- REQUIRED ACTION
Begin at the line below that has "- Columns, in" and stop after the line that has "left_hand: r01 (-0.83". Please restate only those lines, word for word.
------------------------------------------------------------
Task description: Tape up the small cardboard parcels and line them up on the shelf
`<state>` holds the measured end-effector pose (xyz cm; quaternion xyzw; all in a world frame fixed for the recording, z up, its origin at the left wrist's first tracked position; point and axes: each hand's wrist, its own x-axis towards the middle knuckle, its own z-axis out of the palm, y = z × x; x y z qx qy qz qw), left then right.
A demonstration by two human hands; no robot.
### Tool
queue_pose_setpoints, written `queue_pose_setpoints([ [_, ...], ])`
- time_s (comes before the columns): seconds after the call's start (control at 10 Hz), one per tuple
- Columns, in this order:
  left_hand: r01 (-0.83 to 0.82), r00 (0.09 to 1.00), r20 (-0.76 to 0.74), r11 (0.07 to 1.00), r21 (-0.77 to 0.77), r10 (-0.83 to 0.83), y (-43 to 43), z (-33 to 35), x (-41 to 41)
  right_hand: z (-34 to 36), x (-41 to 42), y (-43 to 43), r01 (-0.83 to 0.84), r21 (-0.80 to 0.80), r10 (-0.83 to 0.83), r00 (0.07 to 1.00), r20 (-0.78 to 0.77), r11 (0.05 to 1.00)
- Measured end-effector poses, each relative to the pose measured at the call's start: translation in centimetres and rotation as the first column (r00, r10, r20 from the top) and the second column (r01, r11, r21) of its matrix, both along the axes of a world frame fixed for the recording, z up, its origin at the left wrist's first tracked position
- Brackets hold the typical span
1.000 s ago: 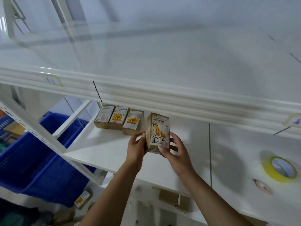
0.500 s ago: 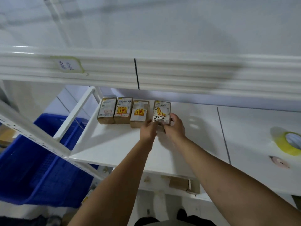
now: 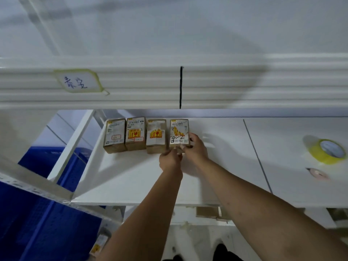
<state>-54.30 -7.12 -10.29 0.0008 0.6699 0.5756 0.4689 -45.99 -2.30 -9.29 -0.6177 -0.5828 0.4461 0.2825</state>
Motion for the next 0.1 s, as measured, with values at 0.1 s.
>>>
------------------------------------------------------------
- FINISHED TASK
- Columns, in this order:
  left_hand: r01 (-0.83 to 0.82), r00 (0.09 to 1.00), r20 (-0.76 to 0.74), r11 (0.07 to 1.00), r21 (-0.77 to 0.77), r10 (-0.83 to 0.83), y (-43 to 43), z (-33 to 35), x (-41 to 41)

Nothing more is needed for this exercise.